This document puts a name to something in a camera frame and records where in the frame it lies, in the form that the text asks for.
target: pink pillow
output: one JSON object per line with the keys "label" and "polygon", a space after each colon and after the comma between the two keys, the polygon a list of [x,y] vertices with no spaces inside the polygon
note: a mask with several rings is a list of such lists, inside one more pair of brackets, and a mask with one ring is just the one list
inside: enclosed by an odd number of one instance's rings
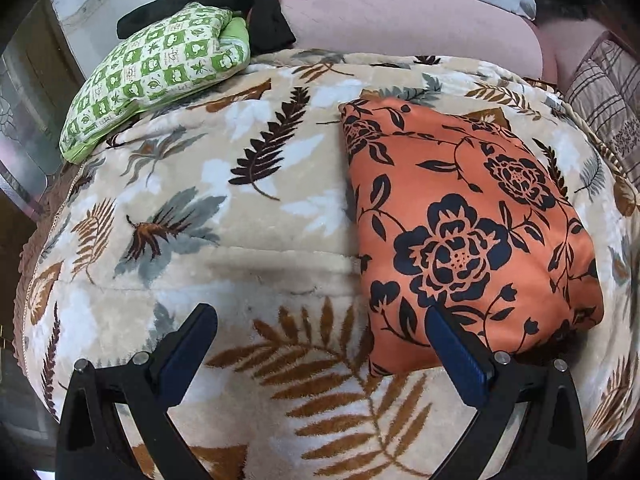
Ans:
{"label": "pink pillow", "polygon": [[295,48],[481,59],[556,83],[555,58],[523,18],[478,0],[280,0]]}
{"label": "pink pillow", "polygon": [[558,64],[558,89],[566,92],[574,80],[575,72],[589,54],[606,39],[612,37],[602,23],[588,19],[583,22],[559,18],[540,30],[552,43]]}

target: green patterned cushion
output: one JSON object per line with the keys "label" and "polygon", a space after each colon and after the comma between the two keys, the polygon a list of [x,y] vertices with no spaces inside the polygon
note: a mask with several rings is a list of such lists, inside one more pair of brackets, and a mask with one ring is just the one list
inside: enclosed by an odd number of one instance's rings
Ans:
{"label": "green patterned cushion", "polygon": [[242,70],[249,35],[231,10],[191,3],[116,46],[82,85],[60,136],[66,160],[82,162],[131,116],[197,92]]}

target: black cloth
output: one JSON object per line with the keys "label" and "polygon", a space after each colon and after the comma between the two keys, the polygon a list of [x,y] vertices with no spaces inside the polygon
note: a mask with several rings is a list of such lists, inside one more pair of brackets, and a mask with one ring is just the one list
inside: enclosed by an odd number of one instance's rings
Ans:
{"label": "black cloth", "polygon": [[175,14],[190,2],[239,11],[245,19],[253,9],[248,30],[251,53],[254,55],[275,52],[296,41],[287,20],[282,15],[278,0],[156,0],[120,18],[117,27],[118,38],[126,40],[147,25]]}

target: beige fleece blanket
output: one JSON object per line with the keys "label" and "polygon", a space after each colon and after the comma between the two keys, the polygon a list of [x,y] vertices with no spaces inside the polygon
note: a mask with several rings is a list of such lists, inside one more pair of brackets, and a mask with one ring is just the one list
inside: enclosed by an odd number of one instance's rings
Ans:
{"label": "beige fleece blanket", "polygon": [[[337,109],[363,89],[506,122],[560,173],[593,238],[604,295],[604,320],[572,362],[590,456],[625,434],[640,394],[639,214],[606,147],[557,96],[492,64],[316,50],[256,59],[84,163],[22,312],[26,372],[54,416],[76,359],[126,362],[206,302],[218,335],[170,415],[216,478],[433,473],[474,410],[441,368],[368,376]],[[160,478],[126,410],[121,418],[143,470]]]}

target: gray leaf print
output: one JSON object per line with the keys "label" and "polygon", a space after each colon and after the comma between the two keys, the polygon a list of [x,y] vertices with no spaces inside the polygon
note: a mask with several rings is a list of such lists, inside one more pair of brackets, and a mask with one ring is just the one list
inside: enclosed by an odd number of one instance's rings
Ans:
{"label": "gray leaf print", "polygon": [[414,105],[433,107],[433,102],[438,99],[439,90],[430,88],[381,88],[380,97],[395,97]]}
{"label": "gray leaf print", "polygon": [[171,262],[173,253],[194,254],[203,245],[217,245],[220,239],[204,224],[220,209],[226,196],[194,200],[196,188],[179,191],[146,221],[135,222],[129,247],[115,267],[114,275],[138,268],[140,279],[149,286]]}
{"label": "gray leaf print", "polygon": [[589,195],[589,200],[593,202],[594,197],[599,195],[605,185],[602,160],[598,153],[593,152],[593,155],[584,163],[584,167],[580,172],[580,180],[582,181],[582,187],[576,189],[574,194],[585,189]]}
{"label": "gray leaf print", "polygon": [[88,162],[84,166],[84,170],[82,170],[82,175],[74,182],[71,187],[71,191],[69,192],[69,199],[66,201],[67,205],[71,205],[74,200],[78,197],[78,194],[83,190],[89,187],[95,178],[95,172],[98,171],[101,165],[104,164],[104,157],[92,160]]}
{"label": "gray leaf print", "polygon": [[170,316],[169,311],[162,303],[156,303],[154,307],[154,327],[149,330],[149,336],[141,349],[146,352],[153,352],[158,342],[169,332],[174,332],[175,330],[177,330],[175,314]]}
{"label": "gray leaf print", "polygon": [[437,77],[432,77],[429,74],[422,74],[424,79],[424,87],[431,92],[439,92],[442,90],[442,83]]}
{"label": "gray leaf print", "polygon": [[317,63],[344,63],[344,54],[340,52],[332,52],[331,50],[324,50],[322,48],[310,48],[303,50],[291,56],[291,59],[301,59],[305,63],[310,64]]}
{"label": "gray leaf print", "polygon": [[180,140],[182,136],[187,132],[184,126],[178,126],[172,133],[167,135],[164,139],[147,139],[142,145],[129,155],[129,163],[127,169],[120,176],[125,176],[129,171],[133,169],[133,174],[127,182],[133,184],[140,176],[140,170],[147,164],[152,163],[151,171],[146,176],[146,181],[149,181],[149,177],[153,175],[156,170],[156,164],[160,160],[165,160],[175,153],[183,152],[186,148],[191,146],[198,139],[205,134],[199,134],[191,139]]}
{"label": "gray leaf print", "polygon": [[66,216],[66,219],[65,219],[64,222],[62,222],[62,226],[60,227],[58,232],[56,234],[54,234],[51,237],[51,240],[47,243],[47,245],[44,246],[42,252],[40,253],[40,257],[38,259],[38,263],[39,264],[41,264],[44,261],[44,259],[47,256],[49,256],[50,252],[56,246],[56,244],[58,243],[58,240],[60,240],[60,235],[64,232],[64,230],[66,229],[66,226],[69,224],[69,220],[71,220],[71,213],[69,213]]}
{"label": "gray leaf print", "polygon": [[618,285],[624,285],[631,279],[631,250],[629,247],[629,238],[627,235],[622,237],[621,253],[609,247],[611,254],[611,273],[613,279]]}

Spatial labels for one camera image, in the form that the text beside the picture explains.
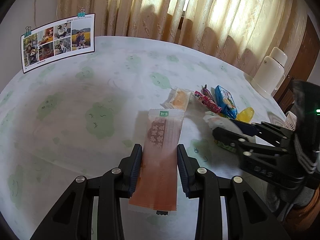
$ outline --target yellow plastic egg
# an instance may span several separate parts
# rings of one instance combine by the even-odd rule
[[[254,115],[254,110],[252,107],[247,107],[246,109],[242,110],[238,115],[236,120],[250,123],[252,117]]]

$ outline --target green logo label
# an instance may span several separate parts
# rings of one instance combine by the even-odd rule
[[[169,115],[169,111],[160,111],[159,116],[168,116],[168,115]]]

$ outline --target tablecloth
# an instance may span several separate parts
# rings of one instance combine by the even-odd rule
[[[253,122],[285,119],[273,98],[251,87],[250,77],[217,58],[132,37],[96,37],[95,45],[94,53],[20,71],[0,94],[0,210],[21,240],[30,239],[75,177],[101,176],[129,156],[134,143],[143,145],[148,111],[162,108],[170,88],[220,85],[238,111],[255,110]],[[214,143],[205,111],[190,101],[179,143],[218,176],[243,176],[264,200],[265,184]],[[198,200],[185,197],[179,178],[176,215],[134,212],[127,199],[121,205],[125,239],[194,239]]]

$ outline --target pink candy packet
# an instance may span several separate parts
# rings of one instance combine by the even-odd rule
[[[193,95],[199,99],[199,101],[204,104],[211,112],[214,112],[216,114],[220,113],[221,107],[218,106],[215,102],[212,101],[209,97],[201,94],[198,91],[195,91]]]

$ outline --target beige curtain
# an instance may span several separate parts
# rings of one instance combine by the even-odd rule
[[[185,0],[58,0],[58,18],[83,7],[96,13],[95,35],[116,35],[173,42]]]
[[[251,76],[272,48],[279,47],[288,55],[285,74],[289,72],[307,20],[303,0],[189,0],[176,37],[185,1],[58,0],[57,13],[66,18],[83,7],[96,13],[96,36],[176,40]]]
[[[307,21],[304,0],[190,0],[179,44],[218,57],[254,76],[273,47],[287,74]]]

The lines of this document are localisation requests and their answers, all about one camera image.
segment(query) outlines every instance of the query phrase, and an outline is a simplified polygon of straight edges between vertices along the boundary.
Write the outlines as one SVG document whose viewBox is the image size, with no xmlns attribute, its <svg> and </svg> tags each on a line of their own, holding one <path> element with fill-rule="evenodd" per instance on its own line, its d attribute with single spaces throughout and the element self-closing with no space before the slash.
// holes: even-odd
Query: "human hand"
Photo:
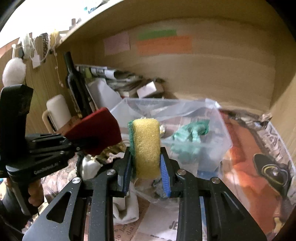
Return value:
<svg viewBox="0 0 296 241">
<path fill-rule="evenodd" d="M 5 185 L 12 190 L 11 180 L 9 178 L 4 178 L 3 182 Z M 39 207 L 44 202 L 43 187 L 41 185 L 41 180 L 37 180 L 29 184 L 28 193 L 30 194 L 29 203 L 35 207 Z"/>
</svg>

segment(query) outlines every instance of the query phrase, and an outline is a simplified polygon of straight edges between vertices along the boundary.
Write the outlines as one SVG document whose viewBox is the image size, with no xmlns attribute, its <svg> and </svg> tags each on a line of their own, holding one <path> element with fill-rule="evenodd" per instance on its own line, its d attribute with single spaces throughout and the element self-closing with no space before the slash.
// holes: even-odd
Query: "bottle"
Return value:
<svg viewBox="0 0 296 241">
<path fill-rule="evenodd" d="M 84 118 L 95 111 L 93 100 L 87 90 L 81 73 L 75 69 L 71 53 L 66 52 L 64 54 L 64 59 L 68 71 L 66 77 L 67 87 L 79 118 Z"/>
</svg>

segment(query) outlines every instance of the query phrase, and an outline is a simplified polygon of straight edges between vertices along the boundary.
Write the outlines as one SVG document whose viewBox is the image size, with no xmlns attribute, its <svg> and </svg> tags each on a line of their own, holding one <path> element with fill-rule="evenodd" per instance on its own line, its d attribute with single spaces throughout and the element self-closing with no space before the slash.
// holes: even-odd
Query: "crumpled green fabric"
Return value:
<svg viewBox="0 0 296 241">
<path fill-rule="evenodd" d="M 200 136 L 206 135 L 209 132 L 209 120 L 201 120 L 192 122 L 188 125 L 180 127 L 171 138 L 174 141 L 183 142 L 182 144 L 172 144 L 171 151 L 178 154 L 178 160 L 182 163 L 191 162 L 196 159 L 201 148 L 198 143 L 201 143 Z"/>
</svg>

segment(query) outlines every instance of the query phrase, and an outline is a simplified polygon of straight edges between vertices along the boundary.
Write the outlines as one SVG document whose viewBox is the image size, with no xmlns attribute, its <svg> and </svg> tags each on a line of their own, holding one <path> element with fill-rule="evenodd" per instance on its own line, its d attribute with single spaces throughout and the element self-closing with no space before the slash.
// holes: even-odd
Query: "transparent plastic bin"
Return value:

▶ _PROBLEM_
Go through the listing above and copy each line where the string "text" appears.

▶ _OUTPUT_
This document puts a name to something in a camera frame and records where in the frame it lies, in the form that the text asks for.
Spatial labels for one camera image, in the form that the text beside the picture explains.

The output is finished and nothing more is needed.